### Task brief
Wherever the string "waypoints" turns up in the data, copy the whole line.

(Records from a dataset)
+===+
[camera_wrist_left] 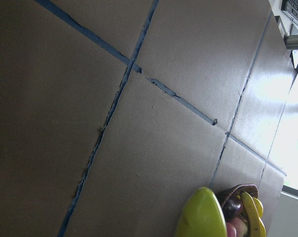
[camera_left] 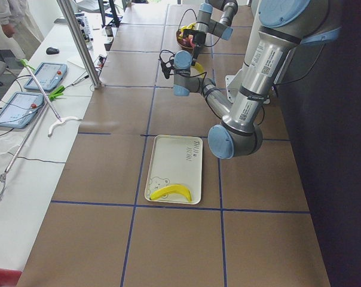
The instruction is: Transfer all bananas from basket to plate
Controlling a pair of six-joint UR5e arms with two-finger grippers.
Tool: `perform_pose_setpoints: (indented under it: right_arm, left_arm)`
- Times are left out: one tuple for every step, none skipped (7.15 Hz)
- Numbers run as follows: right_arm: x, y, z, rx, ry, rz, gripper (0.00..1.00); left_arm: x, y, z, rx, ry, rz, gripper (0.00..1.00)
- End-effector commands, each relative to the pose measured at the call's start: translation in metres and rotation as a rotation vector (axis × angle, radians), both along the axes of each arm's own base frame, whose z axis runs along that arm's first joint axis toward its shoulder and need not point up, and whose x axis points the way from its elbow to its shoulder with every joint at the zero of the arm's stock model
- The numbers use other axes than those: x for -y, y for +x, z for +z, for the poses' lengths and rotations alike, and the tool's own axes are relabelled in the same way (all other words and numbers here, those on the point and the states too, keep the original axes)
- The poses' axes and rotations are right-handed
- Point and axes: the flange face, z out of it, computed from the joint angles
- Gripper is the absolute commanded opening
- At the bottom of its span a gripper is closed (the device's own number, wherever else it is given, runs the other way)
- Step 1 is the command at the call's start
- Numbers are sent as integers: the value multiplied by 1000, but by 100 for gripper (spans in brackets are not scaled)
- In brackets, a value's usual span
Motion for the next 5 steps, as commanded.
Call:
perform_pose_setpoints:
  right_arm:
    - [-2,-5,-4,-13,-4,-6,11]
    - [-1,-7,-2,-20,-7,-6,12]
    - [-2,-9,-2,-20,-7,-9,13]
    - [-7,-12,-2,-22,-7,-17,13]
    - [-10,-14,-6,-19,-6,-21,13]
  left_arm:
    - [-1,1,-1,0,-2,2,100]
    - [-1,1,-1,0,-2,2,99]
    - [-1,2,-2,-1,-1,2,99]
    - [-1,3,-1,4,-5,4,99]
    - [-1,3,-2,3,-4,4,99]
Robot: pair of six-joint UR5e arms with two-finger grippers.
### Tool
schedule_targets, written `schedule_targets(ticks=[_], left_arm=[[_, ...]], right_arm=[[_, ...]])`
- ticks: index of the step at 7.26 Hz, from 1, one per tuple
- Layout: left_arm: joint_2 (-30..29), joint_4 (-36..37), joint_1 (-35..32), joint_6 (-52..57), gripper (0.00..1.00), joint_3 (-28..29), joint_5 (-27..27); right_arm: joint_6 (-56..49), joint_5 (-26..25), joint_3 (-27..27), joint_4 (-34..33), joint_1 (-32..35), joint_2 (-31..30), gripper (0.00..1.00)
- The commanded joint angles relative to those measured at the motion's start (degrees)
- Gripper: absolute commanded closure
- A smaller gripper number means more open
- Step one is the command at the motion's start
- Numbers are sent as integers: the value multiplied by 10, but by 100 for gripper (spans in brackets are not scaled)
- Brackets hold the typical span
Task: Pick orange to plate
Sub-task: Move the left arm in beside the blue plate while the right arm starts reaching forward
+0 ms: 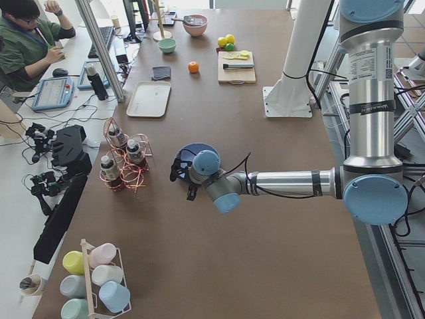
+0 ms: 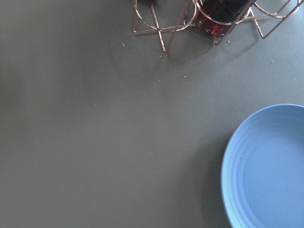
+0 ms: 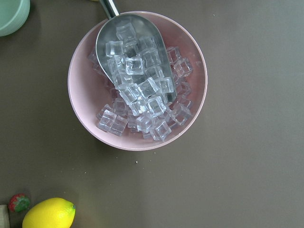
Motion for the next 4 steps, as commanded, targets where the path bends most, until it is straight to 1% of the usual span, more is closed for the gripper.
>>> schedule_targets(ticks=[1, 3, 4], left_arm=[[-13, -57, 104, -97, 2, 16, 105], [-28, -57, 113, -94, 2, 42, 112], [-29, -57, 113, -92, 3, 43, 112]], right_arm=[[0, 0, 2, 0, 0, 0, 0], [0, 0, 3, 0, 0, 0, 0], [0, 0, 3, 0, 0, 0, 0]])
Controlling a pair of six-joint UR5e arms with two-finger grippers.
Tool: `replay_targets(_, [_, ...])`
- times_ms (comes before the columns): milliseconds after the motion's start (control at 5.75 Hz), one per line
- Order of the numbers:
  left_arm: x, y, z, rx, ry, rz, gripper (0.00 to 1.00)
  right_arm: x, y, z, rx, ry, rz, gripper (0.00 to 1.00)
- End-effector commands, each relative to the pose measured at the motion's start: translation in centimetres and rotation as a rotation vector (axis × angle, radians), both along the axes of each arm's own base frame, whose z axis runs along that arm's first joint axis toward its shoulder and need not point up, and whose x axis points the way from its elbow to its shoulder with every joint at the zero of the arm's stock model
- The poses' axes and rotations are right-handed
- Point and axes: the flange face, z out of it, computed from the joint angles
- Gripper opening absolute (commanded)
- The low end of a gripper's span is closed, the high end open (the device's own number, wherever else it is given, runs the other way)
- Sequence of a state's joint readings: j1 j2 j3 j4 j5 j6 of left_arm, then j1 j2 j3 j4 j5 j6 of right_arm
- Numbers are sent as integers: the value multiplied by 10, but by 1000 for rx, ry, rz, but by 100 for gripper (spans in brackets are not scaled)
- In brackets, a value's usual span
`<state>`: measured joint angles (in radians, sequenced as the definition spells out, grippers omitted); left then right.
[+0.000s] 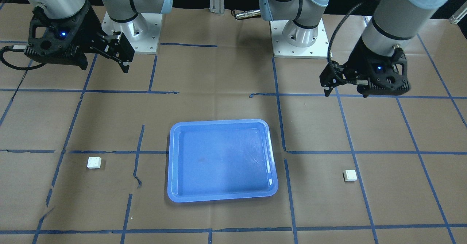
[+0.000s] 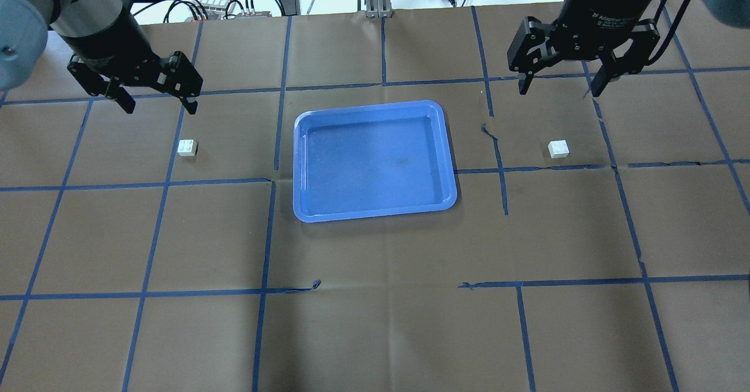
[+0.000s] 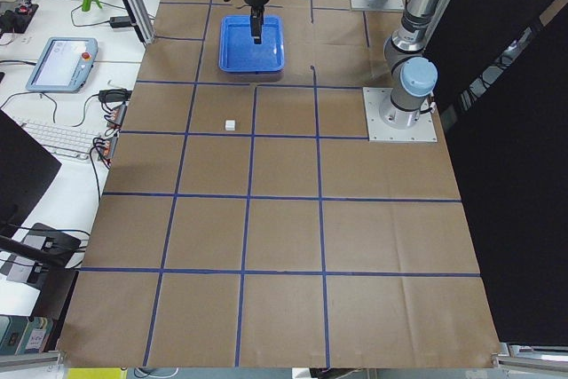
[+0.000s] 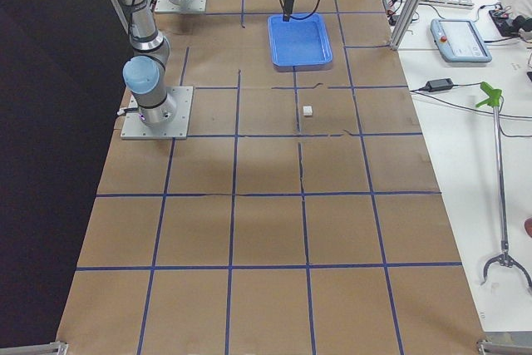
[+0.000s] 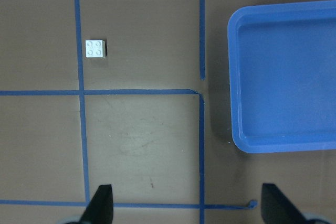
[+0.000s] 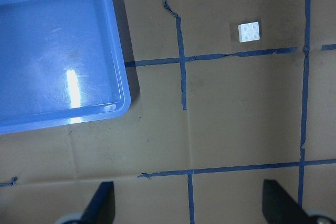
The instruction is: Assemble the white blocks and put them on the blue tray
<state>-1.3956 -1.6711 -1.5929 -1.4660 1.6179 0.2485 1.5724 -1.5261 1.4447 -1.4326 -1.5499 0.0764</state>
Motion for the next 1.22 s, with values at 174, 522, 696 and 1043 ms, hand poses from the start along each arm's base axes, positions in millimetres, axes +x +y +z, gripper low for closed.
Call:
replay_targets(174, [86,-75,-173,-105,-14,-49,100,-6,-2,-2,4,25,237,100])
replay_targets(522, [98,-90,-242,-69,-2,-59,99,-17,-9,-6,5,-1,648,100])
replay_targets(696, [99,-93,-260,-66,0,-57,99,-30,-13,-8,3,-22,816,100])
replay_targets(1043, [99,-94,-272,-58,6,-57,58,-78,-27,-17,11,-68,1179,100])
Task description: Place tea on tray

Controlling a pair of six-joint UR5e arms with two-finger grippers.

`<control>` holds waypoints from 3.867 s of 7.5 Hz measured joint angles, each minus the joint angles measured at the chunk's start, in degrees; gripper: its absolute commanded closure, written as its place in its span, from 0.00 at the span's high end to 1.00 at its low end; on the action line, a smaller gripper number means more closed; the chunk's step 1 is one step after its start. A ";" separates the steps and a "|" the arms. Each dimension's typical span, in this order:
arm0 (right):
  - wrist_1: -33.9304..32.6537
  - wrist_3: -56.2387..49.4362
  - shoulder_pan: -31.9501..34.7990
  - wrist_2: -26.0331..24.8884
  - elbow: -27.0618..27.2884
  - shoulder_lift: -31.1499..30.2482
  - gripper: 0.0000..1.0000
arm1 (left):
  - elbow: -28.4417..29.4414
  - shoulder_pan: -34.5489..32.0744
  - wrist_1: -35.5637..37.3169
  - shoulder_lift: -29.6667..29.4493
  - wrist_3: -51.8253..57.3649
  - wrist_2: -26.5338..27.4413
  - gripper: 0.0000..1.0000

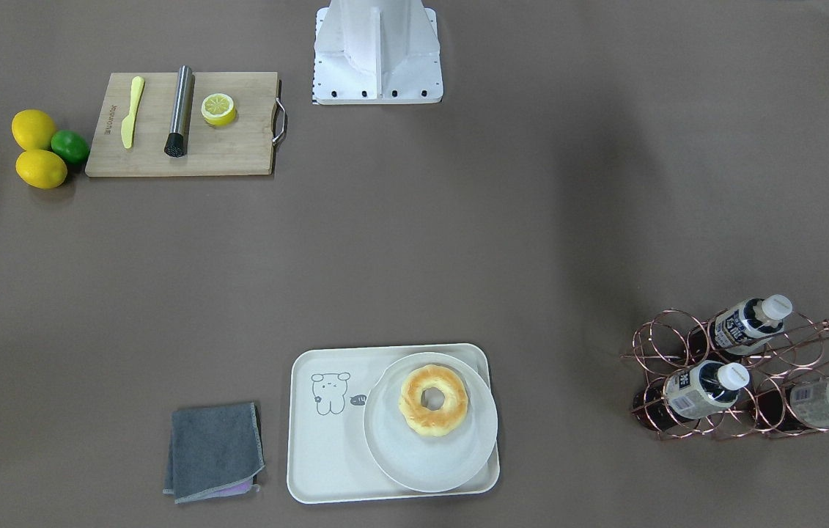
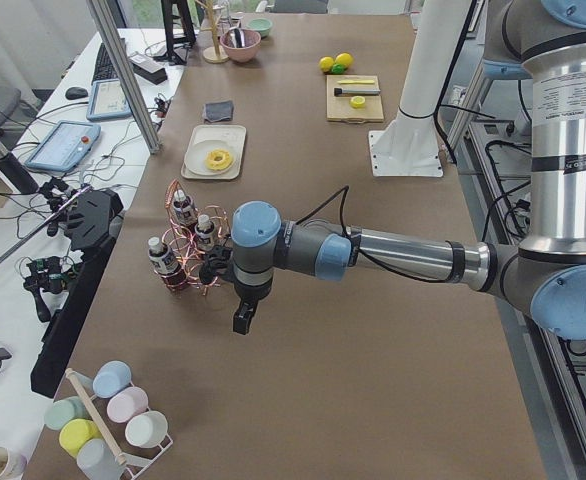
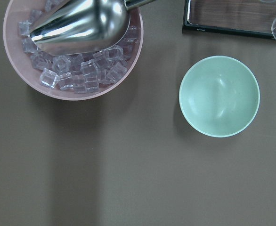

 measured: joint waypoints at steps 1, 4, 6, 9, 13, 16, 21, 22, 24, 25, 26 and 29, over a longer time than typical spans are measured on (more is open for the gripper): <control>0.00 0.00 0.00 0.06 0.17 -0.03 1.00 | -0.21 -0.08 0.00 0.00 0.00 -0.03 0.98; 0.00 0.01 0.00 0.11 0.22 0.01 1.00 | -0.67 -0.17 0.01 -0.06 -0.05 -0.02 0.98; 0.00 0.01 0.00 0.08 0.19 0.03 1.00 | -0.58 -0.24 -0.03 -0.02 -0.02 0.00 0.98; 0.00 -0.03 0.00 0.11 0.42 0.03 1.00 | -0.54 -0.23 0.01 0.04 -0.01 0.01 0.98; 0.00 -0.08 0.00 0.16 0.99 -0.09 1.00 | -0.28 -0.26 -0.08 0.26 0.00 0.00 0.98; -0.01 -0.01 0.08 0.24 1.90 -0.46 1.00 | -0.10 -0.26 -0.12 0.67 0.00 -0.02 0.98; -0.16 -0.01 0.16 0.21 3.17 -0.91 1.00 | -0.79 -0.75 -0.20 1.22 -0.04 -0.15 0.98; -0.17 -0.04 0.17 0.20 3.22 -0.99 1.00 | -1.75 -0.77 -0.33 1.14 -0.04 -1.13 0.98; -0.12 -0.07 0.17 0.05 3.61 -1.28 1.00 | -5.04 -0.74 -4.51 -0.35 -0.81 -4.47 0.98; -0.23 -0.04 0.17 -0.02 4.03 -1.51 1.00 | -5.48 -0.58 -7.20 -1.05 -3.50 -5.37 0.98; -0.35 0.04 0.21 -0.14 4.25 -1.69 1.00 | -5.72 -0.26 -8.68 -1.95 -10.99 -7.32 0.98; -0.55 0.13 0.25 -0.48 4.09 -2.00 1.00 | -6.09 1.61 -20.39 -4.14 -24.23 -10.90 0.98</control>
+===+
### Response for this exercise
`<control>` holds waypoints from 3.867 s of 7.5 Hz measured joint angles, each minus the joint angles measured at the chunk's start, in degrees; gripper: its absolute commanded closure, written as its place in its span, from 0.00 at the span's high end to 1.00 at its low end; on the action line, a smaller gripper number means more closed; the chunk's step 1 is one step after its start. A ";" separates the steps and a "|" the arms. Each dimension's typical span, in this order:
 measured: joint waypoints at steps 1, 4, 6, 9, 13, 16, 21, 22, 24, 25, 26 and 29, over a longer time than typical spans are measured on (more is open for the gripper): <control>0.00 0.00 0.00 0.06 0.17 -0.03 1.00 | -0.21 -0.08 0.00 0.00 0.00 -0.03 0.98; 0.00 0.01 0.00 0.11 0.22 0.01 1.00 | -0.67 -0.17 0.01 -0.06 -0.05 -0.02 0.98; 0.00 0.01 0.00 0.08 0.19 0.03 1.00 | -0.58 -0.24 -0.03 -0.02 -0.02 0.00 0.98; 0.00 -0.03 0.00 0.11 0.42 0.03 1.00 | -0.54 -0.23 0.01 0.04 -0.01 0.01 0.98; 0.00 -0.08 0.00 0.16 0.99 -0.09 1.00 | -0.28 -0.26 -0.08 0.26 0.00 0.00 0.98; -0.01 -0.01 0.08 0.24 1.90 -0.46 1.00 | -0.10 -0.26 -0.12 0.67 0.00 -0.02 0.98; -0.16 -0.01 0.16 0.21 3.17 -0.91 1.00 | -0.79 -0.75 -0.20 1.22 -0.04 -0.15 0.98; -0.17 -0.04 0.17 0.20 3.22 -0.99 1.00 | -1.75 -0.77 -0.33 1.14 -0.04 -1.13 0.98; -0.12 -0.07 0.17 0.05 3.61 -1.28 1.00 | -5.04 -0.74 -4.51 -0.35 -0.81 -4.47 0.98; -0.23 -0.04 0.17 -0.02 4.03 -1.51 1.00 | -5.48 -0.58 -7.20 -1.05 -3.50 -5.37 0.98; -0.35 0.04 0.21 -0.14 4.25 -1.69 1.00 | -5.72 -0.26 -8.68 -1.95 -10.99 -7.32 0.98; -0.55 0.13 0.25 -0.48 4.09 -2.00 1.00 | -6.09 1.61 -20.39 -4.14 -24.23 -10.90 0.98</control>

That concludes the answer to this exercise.